In Ingmar Bergman’s memoir The Magic Lantern he visits a church with his aged father, a clergyman. The pastor of the church announces that he is too ill to conduct the communion service.

“Father started rising from the pew. He was upset. ‘I must speak to that creature. Let me pass.’ He got out of the pew and limped into the sacristy, leaning heavily on his stick. A short and agitated conversation ensued. A few minutes later, the churchwarden appeared. He smiled in embarrassment and explained that there would be a communion service. An older colleague would assist the pastor.

“The introductory hymn was sung by the organist and the few churchgoers. At the end of the second verse, Father came in, in white vestments and with his stick. When the hymn was over he turned to us and said in his calm free voice: ‘Holy, holy, holy, Lord God of Hosts, heaven and earth are full of thy glory. Glory be to thee, O Lord most high’.

‘Thus I was given the end of Winter Light and the codification of a rule I have always followed and was to follow from then on: irrespective of everything, you will hold your communion. It is important to the churchgoer, but even more important to you. We shall have to see if it is important to God. If there is no other God than your hope as such, it is important to that God too.’

Dorothy Sayers: ‘There is no act, no sermon, no parable in the whole Gospel that borrows its pungency from female perversity.’

Well, that’s a relief, anyway.

I told Tim Winton that the Holy Spirit was the only aspect of God that had any reality in my personal experience. He wrote to me: ‘How it works for me (which is all I can honestly go by) is that the stories work on me. That they seem true as stories, and that I believe them. Not just because I accept that their authors are reliable and their witnesses numerous and their repercussions beyond anything I know of in changes of human history…but because they convince me emotionally, instinctively. As stories, as lives…They ring true to me…Probably a matter of imagination, for what else is belief mostly built on?’

Martin Buber, according to the editor of his book The Way of Response, in dealing with ‘the immense Hasidic literature…disregarded its intricate theology and concentrated on the folk tales and legends where the heart speaks.‘ Buber himself, about someone reading the scriptures, wrote: ‘If he is really serious, he …can open up to this book and let its rays strike him where they will…He does not know which of its sayings and images will overwhelm him and mould him, from where the spirit will ferment and enter into him, to incorporate itself anew in his body. But he holds himself open. He does not believe anything a priori; he does not disbelieve anything a priori. He reads aloud the words written in the book in front of him; he hears the word he utters and it reaches him.’

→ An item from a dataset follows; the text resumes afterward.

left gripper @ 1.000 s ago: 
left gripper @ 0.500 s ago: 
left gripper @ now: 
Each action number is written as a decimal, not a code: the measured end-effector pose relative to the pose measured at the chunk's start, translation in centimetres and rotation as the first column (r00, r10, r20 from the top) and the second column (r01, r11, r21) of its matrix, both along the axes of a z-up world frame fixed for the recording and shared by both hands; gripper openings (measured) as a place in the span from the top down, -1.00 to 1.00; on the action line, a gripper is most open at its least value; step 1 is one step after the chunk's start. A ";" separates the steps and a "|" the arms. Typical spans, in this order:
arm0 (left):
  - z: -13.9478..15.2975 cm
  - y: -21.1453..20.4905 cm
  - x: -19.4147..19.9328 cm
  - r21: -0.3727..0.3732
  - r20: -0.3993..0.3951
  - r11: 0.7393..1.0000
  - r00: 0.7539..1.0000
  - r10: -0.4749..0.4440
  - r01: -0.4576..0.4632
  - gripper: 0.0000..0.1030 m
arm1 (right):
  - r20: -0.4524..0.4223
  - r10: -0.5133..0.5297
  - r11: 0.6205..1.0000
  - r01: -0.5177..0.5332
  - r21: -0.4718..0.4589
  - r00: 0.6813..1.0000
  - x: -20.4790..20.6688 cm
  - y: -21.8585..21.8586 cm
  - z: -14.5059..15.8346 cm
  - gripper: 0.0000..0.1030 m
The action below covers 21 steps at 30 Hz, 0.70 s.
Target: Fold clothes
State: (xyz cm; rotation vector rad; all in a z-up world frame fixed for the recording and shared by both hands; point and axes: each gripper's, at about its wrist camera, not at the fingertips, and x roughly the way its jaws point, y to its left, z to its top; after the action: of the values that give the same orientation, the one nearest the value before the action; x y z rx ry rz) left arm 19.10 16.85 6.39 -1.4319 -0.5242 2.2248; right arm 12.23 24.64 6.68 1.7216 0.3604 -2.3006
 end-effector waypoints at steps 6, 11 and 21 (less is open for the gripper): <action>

My second sister has a passionate hatred for the parable of the prodigal son. ‘It’s so unfair! and such terrible child-rearing practice!’ There’s a novel in there somewhere…as there is in the Book of Tobit, from the Apocrypha. Ten years had passed between my reading of Tobit and my urging a Jewish friend to read it. He came back a week later pop-eyed: ‘Fabulous! And the way it ends with the destruction of Nineveh!’

It does?

I had recalled only a tight plot, a boy and a dog, a sad girl with a curse on her, an angel loftily explaining to people who’ve seen him eating that it was ‘appearance and no more’, and a blessing the father gives to his daughter when she leaves his house: ‘Go in peace, my daughter. I hope to hear nothing but good of you, as long as I live.‘ That’s the blessing I’ve been longing for all my life, the one I have given up hope of getting from my own father. I need it. I have to have it. What’s the destruction of Nineveh, compared with that tender and trusting farewell?